**WHAT THIS TASK INVOLVES:** Using the data below, restate exactly every line from the one with "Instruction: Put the" up to and including the one with "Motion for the". No picture belongs in it.

**PROVIDED DATA:**
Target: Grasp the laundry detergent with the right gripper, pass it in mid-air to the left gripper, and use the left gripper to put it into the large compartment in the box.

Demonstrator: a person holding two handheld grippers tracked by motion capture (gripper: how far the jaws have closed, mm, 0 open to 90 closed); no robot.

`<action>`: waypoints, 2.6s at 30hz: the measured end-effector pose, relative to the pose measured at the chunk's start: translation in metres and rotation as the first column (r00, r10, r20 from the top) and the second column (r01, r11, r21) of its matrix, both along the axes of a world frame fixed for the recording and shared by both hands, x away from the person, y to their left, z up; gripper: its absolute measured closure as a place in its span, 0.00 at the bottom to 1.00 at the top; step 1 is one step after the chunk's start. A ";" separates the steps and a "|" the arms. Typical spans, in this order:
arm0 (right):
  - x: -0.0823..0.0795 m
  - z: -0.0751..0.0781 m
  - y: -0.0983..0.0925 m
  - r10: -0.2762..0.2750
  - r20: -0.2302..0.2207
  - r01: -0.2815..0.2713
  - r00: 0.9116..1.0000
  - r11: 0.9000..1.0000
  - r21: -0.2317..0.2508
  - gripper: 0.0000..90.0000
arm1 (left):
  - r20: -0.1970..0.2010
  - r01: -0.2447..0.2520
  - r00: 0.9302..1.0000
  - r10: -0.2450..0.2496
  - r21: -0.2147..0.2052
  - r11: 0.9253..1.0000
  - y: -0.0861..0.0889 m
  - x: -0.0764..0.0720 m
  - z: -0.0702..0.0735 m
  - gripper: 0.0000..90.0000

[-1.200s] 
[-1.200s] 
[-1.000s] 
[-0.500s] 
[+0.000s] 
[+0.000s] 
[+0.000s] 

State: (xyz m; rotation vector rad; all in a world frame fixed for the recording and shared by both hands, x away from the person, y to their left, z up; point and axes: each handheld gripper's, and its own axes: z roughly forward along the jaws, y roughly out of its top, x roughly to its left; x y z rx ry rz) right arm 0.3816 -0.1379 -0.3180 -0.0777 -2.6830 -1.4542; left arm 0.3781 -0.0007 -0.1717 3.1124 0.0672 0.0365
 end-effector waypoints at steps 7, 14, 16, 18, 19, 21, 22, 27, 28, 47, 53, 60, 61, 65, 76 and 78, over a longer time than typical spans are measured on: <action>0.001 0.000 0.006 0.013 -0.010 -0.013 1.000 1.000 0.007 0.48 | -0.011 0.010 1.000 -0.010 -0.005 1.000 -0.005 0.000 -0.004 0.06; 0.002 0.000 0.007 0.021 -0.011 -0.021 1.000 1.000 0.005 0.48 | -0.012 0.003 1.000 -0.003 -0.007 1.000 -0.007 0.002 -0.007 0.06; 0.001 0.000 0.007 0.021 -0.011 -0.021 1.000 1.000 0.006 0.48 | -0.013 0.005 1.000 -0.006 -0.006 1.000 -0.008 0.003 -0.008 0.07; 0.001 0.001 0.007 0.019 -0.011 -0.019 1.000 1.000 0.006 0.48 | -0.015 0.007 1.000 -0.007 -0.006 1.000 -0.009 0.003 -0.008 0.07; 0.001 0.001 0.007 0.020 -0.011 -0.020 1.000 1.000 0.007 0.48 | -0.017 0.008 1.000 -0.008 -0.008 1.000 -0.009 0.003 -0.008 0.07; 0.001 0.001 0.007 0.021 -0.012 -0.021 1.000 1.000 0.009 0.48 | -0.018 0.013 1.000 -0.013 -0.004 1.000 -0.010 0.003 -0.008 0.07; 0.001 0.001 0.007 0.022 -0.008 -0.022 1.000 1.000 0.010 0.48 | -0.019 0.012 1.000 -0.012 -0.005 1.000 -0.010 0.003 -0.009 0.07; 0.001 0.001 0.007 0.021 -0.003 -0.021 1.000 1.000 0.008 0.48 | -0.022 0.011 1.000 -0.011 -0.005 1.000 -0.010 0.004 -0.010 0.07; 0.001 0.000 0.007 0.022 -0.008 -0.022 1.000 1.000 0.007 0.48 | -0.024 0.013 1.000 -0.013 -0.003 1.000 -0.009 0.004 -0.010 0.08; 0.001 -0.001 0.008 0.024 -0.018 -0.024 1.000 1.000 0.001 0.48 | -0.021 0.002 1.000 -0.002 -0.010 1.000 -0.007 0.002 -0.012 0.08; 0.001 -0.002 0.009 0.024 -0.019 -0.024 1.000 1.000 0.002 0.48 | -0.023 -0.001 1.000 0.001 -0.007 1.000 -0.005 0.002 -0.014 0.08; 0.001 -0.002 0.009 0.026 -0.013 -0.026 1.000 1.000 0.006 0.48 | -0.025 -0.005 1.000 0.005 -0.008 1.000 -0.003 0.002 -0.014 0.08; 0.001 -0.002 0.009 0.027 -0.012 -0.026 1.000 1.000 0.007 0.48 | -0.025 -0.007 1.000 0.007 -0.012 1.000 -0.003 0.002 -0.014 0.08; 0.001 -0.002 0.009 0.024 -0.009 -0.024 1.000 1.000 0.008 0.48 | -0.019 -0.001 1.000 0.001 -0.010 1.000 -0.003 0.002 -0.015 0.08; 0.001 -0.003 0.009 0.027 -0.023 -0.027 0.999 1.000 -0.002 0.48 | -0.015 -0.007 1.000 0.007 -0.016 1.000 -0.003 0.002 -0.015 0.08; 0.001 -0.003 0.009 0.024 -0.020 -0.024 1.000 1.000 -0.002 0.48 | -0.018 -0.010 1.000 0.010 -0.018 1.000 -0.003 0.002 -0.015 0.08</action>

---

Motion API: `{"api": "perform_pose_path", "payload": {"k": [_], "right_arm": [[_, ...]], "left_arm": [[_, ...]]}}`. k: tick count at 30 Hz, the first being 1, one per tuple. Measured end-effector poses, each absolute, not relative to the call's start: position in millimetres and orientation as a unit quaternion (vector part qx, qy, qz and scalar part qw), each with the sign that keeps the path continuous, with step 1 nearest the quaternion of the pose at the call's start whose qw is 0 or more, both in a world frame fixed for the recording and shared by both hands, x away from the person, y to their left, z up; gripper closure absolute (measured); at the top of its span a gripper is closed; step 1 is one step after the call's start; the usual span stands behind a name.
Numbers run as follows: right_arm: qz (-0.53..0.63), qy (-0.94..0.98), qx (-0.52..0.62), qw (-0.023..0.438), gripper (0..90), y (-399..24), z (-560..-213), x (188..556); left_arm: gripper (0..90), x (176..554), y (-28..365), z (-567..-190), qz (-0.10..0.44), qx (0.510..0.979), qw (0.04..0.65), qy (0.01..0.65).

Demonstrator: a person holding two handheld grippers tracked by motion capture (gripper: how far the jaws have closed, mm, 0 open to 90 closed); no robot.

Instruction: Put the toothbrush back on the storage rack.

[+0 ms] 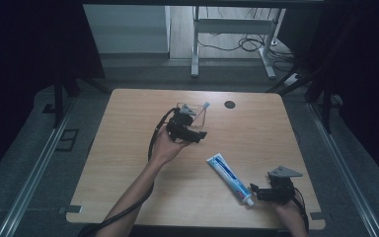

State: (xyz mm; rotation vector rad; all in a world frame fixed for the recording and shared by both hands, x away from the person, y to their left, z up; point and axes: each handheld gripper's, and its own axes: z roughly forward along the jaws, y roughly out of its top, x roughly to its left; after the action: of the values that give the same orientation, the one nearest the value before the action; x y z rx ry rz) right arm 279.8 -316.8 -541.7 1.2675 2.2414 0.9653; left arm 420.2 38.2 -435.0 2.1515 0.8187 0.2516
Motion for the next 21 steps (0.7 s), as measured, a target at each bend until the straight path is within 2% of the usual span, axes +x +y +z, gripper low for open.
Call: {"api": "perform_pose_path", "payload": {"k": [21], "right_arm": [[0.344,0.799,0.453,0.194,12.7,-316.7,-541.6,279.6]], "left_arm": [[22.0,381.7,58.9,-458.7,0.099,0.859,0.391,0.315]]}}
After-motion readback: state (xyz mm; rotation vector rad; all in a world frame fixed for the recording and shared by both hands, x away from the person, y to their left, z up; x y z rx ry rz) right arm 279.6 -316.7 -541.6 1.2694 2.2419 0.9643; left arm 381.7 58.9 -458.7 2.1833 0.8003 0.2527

**RESULT FOR THIS EXERCISE:**
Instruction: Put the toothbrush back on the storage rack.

[+0 ms] 

State: (xyz mm; rotation vector rad; all in a world frame fixed for the recording and shared by both hands, x away from the person, y to their left, z up; point and axes: each handheld gripper's, and its own axes: z roughly forward along the jaws, y roughly out of its top, x roughly to its left; after the action: of the values that give the same orientation, the one nearest the value before the action; x y z rx ry rz) right arm 279.8 -316.8 -541.7 1.2675 2.2414 0.9653; left arm 420.2 38.2 -435.0 2.1515 0.8187 0.2516
Motion for the next 21 steps (0.7 s), as measured, a target at each bend until the straight path is within 2% of the usual span, axes +x +y +z, gripper low for open.

This response is done.